Ma non tutti gli spazi sono occupati da Kast. Magnet ritiene che gli echi dello sconvolgimento sociale di due anni fa "siano tutt'altro che affievoliti". Ci ricorda che Boric incarna le esigenze di questa irruzione. “Ha capitalizzato il malcontento che chiede la fine degli abusi e della corruzione e promuove cambiamenti reali nei sistemi fiscali, sanitari, educativi e pensionistici. Difende una società con maggiore giustizia sociale e proposte dignitose, inclusive e paritarie, uno Stato più presente”.
Il giorno successivo
Il giorno dopo era lunedì 22 novembre. Entrambi – Boric e Kast – sono partiti per allargare le proprie basi. Con il 28% dei voti, Kast si è subito unito, seppur non senza qualche tensione, alle forze della coalizione di governo conservatrice – National Renovation (RN) e Independiente Democratic Union (UDI) – che hanno corso insieme alle elezioni sotto la candidatura di Sebastián Sichel . Ci sono settori conservatori che non sono molto a loro agio con il conservatorismo di Kast. Ma Boric ha un aspetto peggiore per loro. Insieme, si sommano al 41%.
A questi si possono aggiungere i voti dello strano candidato Franco Parisi, candidato assenteista (vive negli Stati Uniti e non era nel Paese per la campagna elettorale). Ha ottenuto il 13% dei voti, praticamente a pari merito con Sichel. Ma Parisi ha parlato su twitter e ha detto: “Quello che è successo il 18 ottobre (2019) è perché la gente si è arrabbiata con gli abusi del diritto… Quello che è successo è che hanno ucciso l'illusione della pubblica istruzione, della proprietà della casa, del potere emergere… Lì non c'è posto in Cile per l'estrema destra… Kast non può governare”.

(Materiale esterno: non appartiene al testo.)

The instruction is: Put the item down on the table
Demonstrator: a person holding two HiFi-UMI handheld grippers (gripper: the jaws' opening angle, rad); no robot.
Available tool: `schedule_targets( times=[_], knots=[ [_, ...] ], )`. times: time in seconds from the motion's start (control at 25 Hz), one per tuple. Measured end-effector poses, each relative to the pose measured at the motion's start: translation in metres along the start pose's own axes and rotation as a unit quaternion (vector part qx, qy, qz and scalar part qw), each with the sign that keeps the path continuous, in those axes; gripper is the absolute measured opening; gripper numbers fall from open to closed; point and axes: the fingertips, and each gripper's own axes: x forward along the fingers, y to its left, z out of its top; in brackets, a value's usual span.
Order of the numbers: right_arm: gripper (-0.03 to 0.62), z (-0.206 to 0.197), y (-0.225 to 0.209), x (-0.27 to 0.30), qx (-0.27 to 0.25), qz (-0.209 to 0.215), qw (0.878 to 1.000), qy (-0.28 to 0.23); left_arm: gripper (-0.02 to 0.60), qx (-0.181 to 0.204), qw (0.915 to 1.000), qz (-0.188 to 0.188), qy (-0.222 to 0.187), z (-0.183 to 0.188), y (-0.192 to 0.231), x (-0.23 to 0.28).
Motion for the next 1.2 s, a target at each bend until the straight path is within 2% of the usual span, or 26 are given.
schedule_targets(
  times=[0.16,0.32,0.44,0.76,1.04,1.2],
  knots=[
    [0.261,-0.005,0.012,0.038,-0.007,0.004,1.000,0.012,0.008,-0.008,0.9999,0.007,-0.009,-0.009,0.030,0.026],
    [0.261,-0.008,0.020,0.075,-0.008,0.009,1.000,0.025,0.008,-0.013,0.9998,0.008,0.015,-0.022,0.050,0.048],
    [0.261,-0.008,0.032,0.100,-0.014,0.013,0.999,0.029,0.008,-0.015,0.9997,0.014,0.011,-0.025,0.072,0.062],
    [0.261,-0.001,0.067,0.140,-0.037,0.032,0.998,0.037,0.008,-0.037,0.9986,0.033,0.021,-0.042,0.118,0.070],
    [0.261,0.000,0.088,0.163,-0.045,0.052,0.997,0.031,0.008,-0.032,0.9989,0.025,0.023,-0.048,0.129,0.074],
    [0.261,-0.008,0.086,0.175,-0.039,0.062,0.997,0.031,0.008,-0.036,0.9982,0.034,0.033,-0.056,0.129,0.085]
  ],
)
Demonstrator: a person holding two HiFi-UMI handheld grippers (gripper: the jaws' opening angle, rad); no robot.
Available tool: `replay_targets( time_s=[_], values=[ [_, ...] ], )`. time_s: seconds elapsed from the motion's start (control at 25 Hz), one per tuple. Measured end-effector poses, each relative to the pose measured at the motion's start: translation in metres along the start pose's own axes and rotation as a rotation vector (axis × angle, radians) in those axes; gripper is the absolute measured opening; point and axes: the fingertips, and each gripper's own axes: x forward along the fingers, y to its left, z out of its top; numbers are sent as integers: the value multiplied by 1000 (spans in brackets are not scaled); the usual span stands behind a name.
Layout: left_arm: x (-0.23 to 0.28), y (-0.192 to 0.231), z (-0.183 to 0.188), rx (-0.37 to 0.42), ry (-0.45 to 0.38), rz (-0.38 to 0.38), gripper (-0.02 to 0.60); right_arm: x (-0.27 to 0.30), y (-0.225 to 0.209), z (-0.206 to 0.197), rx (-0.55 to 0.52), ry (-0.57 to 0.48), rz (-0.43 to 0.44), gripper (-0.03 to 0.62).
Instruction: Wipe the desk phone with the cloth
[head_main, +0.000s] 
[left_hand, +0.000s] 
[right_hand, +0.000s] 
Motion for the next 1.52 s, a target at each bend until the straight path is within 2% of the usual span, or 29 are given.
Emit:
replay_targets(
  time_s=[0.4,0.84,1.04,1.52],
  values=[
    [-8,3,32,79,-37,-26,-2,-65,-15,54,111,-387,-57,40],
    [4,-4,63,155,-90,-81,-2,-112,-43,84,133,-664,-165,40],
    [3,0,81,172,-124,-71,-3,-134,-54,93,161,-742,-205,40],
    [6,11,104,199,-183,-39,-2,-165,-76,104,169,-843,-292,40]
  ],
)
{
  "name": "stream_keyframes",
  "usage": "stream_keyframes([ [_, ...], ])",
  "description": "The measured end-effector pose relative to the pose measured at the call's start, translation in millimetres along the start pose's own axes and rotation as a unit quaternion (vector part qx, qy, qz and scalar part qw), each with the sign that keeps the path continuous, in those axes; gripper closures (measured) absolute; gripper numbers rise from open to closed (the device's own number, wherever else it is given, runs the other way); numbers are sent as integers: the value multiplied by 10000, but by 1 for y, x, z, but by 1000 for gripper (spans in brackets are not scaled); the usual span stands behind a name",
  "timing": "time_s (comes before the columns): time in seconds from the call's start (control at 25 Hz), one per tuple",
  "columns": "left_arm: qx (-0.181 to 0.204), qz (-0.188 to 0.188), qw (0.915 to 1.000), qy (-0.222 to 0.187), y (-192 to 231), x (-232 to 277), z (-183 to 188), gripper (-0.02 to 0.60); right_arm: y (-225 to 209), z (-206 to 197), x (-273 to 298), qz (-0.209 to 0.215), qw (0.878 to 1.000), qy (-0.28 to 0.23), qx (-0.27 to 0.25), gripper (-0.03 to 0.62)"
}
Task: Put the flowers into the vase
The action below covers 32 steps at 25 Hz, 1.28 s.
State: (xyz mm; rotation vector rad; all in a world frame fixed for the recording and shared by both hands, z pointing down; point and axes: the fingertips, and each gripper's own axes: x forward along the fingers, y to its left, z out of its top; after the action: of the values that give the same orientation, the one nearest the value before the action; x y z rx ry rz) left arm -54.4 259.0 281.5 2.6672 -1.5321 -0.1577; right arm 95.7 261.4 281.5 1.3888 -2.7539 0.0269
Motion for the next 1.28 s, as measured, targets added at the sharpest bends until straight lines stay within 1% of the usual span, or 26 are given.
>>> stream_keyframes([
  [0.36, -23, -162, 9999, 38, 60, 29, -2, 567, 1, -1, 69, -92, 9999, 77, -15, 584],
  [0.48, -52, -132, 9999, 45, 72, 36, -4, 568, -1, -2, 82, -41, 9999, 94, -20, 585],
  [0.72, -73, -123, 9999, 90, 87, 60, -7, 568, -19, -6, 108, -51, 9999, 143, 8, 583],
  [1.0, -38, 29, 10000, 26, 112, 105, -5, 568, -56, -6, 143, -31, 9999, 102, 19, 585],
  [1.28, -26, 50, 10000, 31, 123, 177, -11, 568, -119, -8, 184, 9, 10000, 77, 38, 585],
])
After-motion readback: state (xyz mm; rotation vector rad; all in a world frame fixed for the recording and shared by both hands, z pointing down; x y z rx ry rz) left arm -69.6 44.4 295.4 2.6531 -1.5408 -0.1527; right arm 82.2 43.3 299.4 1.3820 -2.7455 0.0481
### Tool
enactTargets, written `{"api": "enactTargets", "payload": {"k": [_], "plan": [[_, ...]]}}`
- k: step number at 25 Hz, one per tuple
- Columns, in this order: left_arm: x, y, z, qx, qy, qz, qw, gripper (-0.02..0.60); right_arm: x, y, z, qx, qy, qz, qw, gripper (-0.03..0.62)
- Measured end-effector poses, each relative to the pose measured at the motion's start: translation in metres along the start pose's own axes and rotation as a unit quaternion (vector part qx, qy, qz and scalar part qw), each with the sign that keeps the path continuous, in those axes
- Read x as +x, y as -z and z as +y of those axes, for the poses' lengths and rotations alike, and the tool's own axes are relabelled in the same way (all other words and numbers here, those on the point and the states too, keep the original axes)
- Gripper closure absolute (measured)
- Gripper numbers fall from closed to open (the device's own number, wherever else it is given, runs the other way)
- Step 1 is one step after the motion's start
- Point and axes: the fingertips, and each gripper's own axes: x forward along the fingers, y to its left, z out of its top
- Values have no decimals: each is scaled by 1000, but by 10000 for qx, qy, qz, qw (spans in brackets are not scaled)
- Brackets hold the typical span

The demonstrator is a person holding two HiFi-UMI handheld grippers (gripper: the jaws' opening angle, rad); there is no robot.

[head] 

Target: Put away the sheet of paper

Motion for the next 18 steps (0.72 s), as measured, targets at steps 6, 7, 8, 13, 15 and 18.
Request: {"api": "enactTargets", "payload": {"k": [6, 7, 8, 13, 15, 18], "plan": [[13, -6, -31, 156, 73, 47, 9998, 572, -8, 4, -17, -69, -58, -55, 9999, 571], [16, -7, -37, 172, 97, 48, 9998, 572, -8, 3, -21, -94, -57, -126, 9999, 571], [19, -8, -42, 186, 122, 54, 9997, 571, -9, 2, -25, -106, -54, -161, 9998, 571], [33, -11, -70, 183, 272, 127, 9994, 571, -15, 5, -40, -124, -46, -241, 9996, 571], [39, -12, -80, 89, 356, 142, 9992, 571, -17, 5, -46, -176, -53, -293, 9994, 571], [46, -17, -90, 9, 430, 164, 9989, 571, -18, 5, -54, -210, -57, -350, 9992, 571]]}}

Boric parte con il suo 26% dal primo turno. Ha aggiunto il sostegno di Marco Enríquez-Ominami del Partito Progressista: 7,6% e Eduardo Artés: 1,4%. La sua grande mossa è stata verso la Democrazia Cristiana, un partito tradizionale che ha governato il Cile in più di un'occasione, ma che ha visto minato il proprio sostegno. La sua candidata, Yasna Provoste, sostenuta dal Partito socialista, è arrivata quinta con l'11,7%. Sono voti che propenderanno per lo più verso Boric, ma – come in tutta questa aritmetica – non è detto che tutti. Uno scenario ben equilibrato, in cui non si può dimenticare l'astensione del 53% al primo turno. Il 19 dicembre il Cile deciderà quale strada seguire.
*Gilberto Lops è un giornalista, PhD in Società e Studi Culturali presso l'Universidad de Costa Rica (UCR). Autore di Crisi politica del mondo moderno (Uruk).
Traduzione: Fernando Lima das Neves.